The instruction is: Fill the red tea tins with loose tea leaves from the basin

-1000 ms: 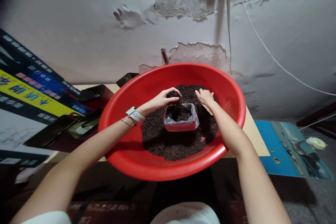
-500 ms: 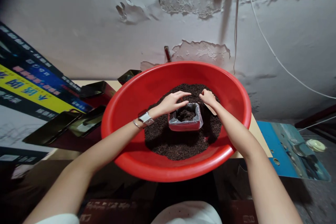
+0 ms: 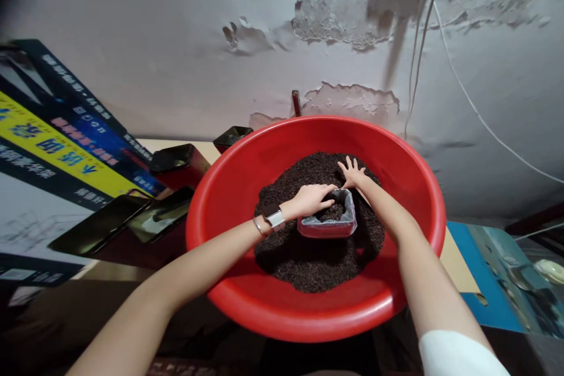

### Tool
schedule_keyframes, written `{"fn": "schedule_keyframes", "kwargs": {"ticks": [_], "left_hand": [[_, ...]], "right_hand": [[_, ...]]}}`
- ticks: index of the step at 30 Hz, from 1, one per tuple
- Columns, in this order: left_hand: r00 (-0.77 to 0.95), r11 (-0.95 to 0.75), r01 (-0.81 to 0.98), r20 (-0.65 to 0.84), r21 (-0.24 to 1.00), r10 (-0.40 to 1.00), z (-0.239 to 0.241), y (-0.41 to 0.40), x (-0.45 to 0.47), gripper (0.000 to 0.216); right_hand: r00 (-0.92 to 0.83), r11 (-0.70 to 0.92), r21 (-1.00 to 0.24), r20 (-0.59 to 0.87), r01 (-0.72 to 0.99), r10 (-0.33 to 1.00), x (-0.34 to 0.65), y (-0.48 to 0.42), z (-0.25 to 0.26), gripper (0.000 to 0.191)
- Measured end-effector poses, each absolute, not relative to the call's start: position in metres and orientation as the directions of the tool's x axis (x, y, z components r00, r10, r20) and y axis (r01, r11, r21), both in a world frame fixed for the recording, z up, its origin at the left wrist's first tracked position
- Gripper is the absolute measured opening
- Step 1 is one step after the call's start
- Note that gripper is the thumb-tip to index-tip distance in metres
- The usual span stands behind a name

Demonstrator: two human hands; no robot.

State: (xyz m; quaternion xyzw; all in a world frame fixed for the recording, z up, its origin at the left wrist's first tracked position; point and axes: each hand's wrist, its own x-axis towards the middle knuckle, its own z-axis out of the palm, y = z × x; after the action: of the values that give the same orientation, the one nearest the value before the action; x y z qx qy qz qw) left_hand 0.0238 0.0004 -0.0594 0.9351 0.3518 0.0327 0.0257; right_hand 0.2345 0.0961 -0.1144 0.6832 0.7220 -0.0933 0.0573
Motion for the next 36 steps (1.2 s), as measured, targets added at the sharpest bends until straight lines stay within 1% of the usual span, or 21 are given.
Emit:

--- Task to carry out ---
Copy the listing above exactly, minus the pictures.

--- Solution to the exercise ---
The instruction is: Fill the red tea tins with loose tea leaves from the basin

-1000 ms: 
-500 ms: 
+0 ms: 

### Tool
schedule_keyframes, written `{"fn": "schedule_keyframes", "kwargs": {"ticks": [_], "left_hand": [[_, ...]], "right_hand": [[_, ...]]}}`
- ticks: index of the step at 30 Hz, from 1, one per tuple
- Columns, in this order: left_hand: r00 (-0.77 to 0.95), r11 (-0.95 to 0.75), r01 (-0.81 to 0.98), r20 (-0.65 to 0.84), r21 (-0.24 to 1.00), r10 (-0.40 to 1.00), z (-0.239 to 0.241), y (-0.41 to 0.40), x (-0.45 to 0.47), gripper (0.000 to 0.216); right_hand: r00 (-0.92 to 0.83), r11 (-0.70 to 0.92), r21 (-1.00 to 0.24), r20 (-0.59 to 0.87), r01 (-0.72 to 0.99), r10 (-0.33 to 1.00), x (-0.34 to 0.65), y (-0.48 to 0.42), z (-0.25 to 0.26), gripper (0.000 to 0.191)
- Measured end-effector poses, each absolute, not relative to the call's start: position in metres and orientation as the directions of the tool's x axis (x, y, z components r00, r10, r20) and y axis (r01, r11, r21), both in a world frame fixed for the recording, z up, its origin at the left wrist's first tracked position
- Gripper is the absolute measured opening
- Step 1 is one step after the call's start
- Note that gripper is the thumb-tip to index-tip distance in metres
- The usual span stands behind a name

Demonstrator: two human hands; no robot.

State: (xyz m; quaternion xyzw; all in a world frame fixed for the recording, z up, its origin at the left wrist's first tracked position; point and axes: each hand's wrist, its own x-axis towards the middle knuckle, its own z-axis out of the palm, y = z × x; after the action: of the values that give the same orientation, the one nearest the value before the action; x y z qx qy qz qw) left_hand 0.0238 0.0004 -0.0594 0.9351 0.3518 0.0327 0.0257; right_hand 0.2345 0.0961 -0.1144 0.6832 0.7220 -0.0933 0.0573
Motion for the next 36 steps (1.2 s), as measured, targets added at the sharpest bends until straight lines stay within 1% of the usual span, or 21 are given.
Emit:

Nothing further remains in this exercise.